Ik ben de hele ploeg achter de wijnwedstrijd dankbaar, José en Bram en de anderen. Het is dan misschien niet leuk als je eens geen medaille haalt, maar je moet dat wegdenken want het blijft een geweldige reclame.
José: “Ook zie je dat er toch heel wat persbelangstelling is, zowel van de klassieke media als van bloggers”.
Hoe passen de Heuvellandse wijnen in het grotere geheel van wijnen uit deze contreien?
Het Heuvelland is een koele wijnstreek, zelfs naar de normen van de Lage Landen. Wij zijn dus bij uitstek een geschikte regio voor mousserende wijnen.

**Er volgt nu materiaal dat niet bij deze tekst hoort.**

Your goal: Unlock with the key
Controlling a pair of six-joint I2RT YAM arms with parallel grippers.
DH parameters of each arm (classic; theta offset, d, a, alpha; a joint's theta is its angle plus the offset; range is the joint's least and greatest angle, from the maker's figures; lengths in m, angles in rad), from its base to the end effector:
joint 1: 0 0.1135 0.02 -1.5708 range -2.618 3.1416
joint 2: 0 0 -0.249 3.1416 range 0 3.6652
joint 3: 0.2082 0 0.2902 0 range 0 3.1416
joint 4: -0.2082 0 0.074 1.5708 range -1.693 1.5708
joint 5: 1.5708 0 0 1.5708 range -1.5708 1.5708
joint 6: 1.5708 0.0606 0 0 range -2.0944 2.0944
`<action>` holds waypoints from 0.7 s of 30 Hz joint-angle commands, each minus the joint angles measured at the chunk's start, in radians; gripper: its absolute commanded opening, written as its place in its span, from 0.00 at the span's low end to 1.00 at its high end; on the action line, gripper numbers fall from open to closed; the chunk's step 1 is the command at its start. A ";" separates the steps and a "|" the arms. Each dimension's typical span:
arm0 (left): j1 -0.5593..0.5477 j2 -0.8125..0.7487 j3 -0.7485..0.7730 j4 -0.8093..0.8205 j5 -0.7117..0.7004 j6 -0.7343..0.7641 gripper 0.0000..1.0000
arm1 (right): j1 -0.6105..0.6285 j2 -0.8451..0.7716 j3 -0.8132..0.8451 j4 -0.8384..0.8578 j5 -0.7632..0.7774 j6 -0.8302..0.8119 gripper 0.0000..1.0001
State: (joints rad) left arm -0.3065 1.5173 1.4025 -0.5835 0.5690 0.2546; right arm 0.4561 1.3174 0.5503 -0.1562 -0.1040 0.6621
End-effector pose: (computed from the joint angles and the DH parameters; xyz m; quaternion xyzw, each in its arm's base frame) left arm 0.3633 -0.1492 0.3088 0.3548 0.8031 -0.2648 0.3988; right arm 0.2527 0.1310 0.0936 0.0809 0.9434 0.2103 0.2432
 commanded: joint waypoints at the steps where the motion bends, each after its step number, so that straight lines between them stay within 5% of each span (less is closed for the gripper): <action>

We streven naar een mooie densiteit en een goede afdronk, maar het hoofdwoord is toch frisheid.
Kracht en houtrijping is niets voor ons, daarvoor moet je in Haspengouw zijn. Ik ken wel enkele voorbeelden van goede rode wijnen uit het Heuvelland, maar dat zijn toch uitzonderingen. Persoonlijk geraak ik verder met mijn pinot noir in de schuimwijnen.
Welke risico’s en opportuniteiten liggen er voor de Heuvellandse wijn op de loer? Wat moeten de Heuvellandse wijnbouwers doen om zoveel mogelijk opportuniteiten te pakken en zoveel mogelijk risico’s te ontwijken?
Belangrijk is natuurlijk de ligging van de wijngaard. Nu is het Heuvelland een kleine streek en de wijnbouwers die hier aan de slag zijn, pakken het allemaal professioneel aan.
Maar in Vlaanderen en meer en meer ook in Wallonië zijn er heel wat mensen die eraan denken om een wijngaard te starten. Je kunt je niet inbeelden hoeveel telefoontjes ik krijg van mensen die een hoeve bezitten met wat grond en daar een wijngaard willen aanleggen. Ze willen dan mijn hulp inroepen. Ik hoor ook collega’s die identieke vragen krijgen. Maar niet elke grond is geschikt.
Waar we als Heuvelland zeker moeten blijven op inzetten, is onze naam: we zitten op heuvels, met schrale grond, niet alleen goede wijnbouwgrond maar het is ook idyllisch. Daarover moeten we blijven communiceren. De BOB, Beschermde OorsprongsBenaming, die is er, we hebben die gekregen en we moeten die ook gebruiken.
Wat is de belangrijkste verwezenlijking van Vintage Heuvelland?
Het eerste waar ik aan denk is het samenbrengen van de wijnbouwers, want daar stonden we nergens. Sommigen vonden dat in het begin geen goed idee, maar ik denk dat nu de meesten het nut er wel van inzien. Alle andere zaken zoals leadership-dossiers, het ambassadeurschap en dergelijke zijn daar een gevolg van. Andere wijnstreken benijden ons dat, hoor ik.